● EXERCISE INSTRUCTIONS:
Go through the following data and transcribe exactly the stretch of lines from the one holding "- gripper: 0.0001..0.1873" to the one holding "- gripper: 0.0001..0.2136", both included.

--------------------

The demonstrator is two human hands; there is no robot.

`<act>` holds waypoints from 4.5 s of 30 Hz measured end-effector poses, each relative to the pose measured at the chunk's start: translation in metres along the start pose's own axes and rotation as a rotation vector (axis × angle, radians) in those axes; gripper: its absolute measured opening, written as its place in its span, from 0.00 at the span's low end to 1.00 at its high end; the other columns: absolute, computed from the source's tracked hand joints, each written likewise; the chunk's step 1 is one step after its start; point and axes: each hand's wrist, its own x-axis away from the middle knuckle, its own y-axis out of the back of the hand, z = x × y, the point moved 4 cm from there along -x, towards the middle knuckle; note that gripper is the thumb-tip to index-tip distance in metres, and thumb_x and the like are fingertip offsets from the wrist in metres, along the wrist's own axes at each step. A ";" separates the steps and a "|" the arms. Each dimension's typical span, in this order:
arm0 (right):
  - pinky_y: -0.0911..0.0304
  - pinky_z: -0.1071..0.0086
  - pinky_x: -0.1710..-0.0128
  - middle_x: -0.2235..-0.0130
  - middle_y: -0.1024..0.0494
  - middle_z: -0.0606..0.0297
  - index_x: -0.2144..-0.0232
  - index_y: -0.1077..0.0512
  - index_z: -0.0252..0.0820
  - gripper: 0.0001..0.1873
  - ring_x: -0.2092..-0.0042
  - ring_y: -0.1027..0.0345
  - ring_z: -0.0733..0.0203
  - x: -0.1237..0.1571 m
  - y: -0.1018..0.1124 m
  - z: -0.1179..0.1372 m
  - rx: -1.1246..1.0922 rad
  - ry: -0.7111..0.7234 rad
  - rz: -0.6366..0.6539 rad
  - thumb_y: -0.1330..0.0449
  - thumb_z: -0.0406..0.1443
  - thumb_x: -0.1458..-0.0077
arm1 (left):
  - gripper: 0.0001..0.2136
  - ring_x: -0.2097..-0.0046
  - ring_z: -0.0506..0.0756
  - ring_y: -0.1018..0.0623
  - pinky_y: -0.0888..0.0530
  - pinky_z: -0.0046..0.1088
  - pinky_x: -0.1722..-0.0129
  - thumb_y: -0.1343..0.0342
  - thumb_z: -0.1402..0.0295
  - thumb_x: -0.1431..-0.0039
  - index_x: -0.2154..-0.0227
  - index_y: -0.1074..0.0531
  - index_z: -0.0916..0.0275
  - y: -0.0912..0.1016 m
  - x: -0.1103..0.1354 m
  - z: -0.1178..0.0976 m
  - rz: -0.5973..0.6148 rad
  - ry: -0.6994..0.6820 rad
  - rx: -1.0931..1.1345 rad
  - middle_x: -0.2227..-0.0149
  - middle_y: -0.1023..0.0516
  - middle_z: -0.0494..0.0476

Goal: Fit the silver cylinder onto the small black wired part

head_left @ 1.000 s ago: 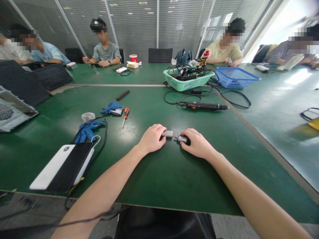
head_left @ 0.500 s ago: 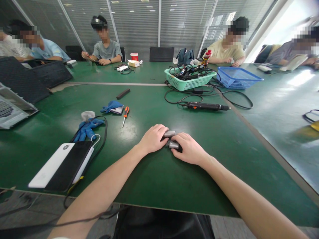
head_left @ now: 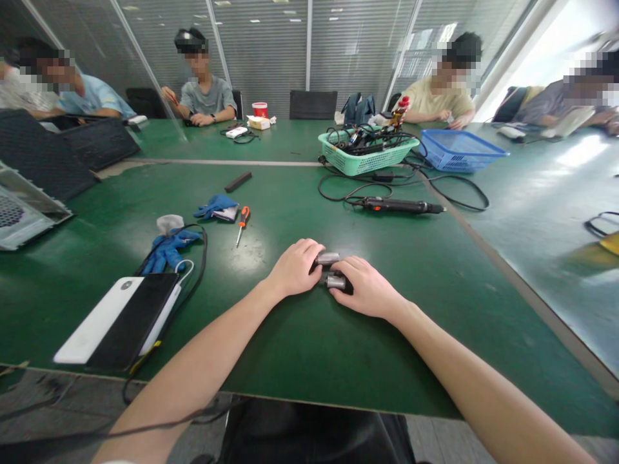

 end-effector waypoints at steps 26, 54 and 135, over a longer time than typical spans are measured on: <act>0.35 0.56 0.50 0.55 0.25 0.56 0.55 0.28 0.41 0.10 0.52 0.32 0.50 -0.001 -0.006 0.004 0.064 0.076 0.014 0.38 0.40 0.36 | 0.08 0.53 0.59 0.29 0.28 0.40 0.51 0.50 0.71 0.37 0.59 0.28 0.62 0.006 -0.002 -0.007 -0.062 -0.033 -0.104 0.58 0.27 0.61; 0.34 0.57 0.50 0.56 0.25 0.57 0.56 0.28 0.43 0.09 0.53 0.31 0.51 0.000 -0.001 -0.001 0.002 0.035 -0.035 0.39 0.34 0.39 | 0.08 0.65 0.57 0.20 0.29 0.31 0.68 0.46 0.62 0.37 0.62 0.26 0.60 -0.002 0.005 -0.015 0.251 -0.127 -0.080 0.67 0.20 0.56; 0.34 0.59 0.52 0.58 0.25 0.58 0.57 0.28 0.42 0.12 0.56 0.32 0.51 0.005 0.007 0.000 -0.018 0.009 -0.019 0.39 0.33 0.46 | 0.10 0.62 0.58 0.19 0.28 0.30 0.66 0.46 0.60 0.36 0.60 0.25 0.60 0.002 0.004 -0.020 0.292 -0.115 -0.086 0.64 0.19 0.56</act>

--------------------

● REPLY TO THE EXERCISE:
  - gripper: 0.0001..0.1873
  - ring_x: -0.2092..-0.0042
  - ring_y: -0.1027..0.0345
  - ring_z: -0.0733..0.0203
  - x: -0.1237..0.1571 m
  - y: -0.1018..0.1124 m
  - z: -0.1179..0.1372 m
  - rx: -1.1246..1.0922 rad
  - ry: -0.7111..0.7234 rad
  - rz: -0.6366..0.6539 rad
  - thumb_y: -0.1330..0.0449
  - thumb_z: -0.0406..0.1443
  - thumb_x: -0.1458..-0.0077
arm1 (left):
  - gripper: 0.0001..0.2136

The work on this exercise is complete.